Guérrières silencieuses

1 juin 2026 2 min de lecture

Quand mon corps dit stop

Là, maintenant, mon corps dit stop.

Il ne murmure plus. Il ne m'envoie plus de petits signaux que je peux ignorer ou remettre à plus tard. Il crie. À travers la douleur qui ne me quitte plus, les nuits sans sommeil qui s'accumulent et cette fatigue qui s'installe jusque dans le moindre de mes gestes.

Je suis épuisée.

Épuisée de lutter contre un corps qui ne répond plus comme avant. Épuisée de devoir calculer chaque déplacement, chaque activité, chaque effort. Épuisée de me réveiller fatiguée après une nuit qui n'a rien eu de réparateur. La douleur est devenue une compagne envahissante, présente au réveil, présente au coucher, présente dans chaque instant où j'aimerais simplement vivre normalement.

Parfois, j'ai l'impression que personne ne voit réellement ce combat invisible. Derrière un sourire ou quelques mots échangés, il y a des heures de souffrance, des renoncements, des moments où tout semble demander un effort démesuré.
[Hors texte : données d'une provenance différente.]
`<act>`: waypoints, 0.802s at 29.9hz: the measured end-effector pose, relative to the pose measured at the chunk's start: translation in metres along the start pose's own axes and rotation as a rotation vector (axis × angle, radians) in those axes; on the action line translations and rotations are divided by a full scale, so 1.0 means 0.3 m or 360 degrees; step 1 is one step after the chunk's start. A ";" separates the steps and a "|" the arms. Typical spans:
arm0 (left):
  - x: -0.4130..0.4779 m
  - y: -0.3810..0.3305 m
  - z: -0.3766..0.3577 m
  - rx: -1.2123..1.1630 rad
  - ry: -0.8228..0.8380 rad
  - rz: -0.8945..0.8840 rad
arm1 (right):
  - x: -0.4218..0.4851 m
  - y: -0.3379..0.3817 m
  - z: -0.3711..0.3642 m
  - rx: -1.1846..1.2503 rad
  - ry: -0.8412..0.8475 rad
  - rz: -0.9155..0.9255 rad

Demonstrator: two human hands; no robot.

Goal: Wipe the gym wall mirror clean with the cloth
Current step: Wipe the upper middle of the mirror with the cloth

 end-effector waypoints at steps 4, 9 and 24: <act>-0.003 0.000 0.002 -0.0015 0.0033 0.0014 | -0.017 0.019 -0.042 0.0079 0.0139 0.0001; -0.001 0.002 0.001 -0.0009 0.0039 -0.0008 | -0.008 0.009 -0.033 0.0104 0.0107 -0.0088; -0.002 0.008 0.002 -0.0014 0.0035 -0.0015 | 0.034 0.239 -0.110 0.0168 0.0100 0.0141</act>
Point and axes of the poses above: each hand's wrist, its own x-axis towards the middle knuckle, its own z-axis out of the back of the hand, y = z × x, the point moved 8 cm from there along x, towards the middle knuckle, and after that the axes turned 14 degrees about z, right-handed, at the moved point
Mon corps dit stop parce qu'il n'a plus les ressources pour continuer au même rythme. Il dit stop parce que le manque de sommeil fragilise tout le reste. Parce que la douleur finit par user autant le corps que le moral. Parce qu'il arrive un moment où tenir coûte plus d'énergie que l'on en possède.

Et puis il y a cette autre conséquence dont on parle moins : je n'ai plus d'appétit. Manger est devenu une contrainte plutôt qu'un plaisir. Mon corps semble ne plus réclamer ce dont il a pourtant besoin pour tenir. La douleur, la fatigue et l'épuisement ont fini par prendre toute la place.

Aujourd'hui, je n'ai pas besoin qu'on me dise d'être plus forte. Je le suis déjà depuis bien longtemps. J'ai besoin qu'on comprenne que certaines batailles ne se gagnent pas à la force de la volonté. J'ai besoin de reconnaître mes limites sans culpabilité, d'accepter que je ne peux pas tout faire, ni tout supporter.

Mon corps dit stop.

Et peut-être que pour une fois, il est temps de l'écouter.


Ce texte reflète ce que je ressens aujourd'hui : la douleur, l'épuisement et le manque de sommeil ont pris une place telle que mon corps ne demande plus une pause, il l'exige.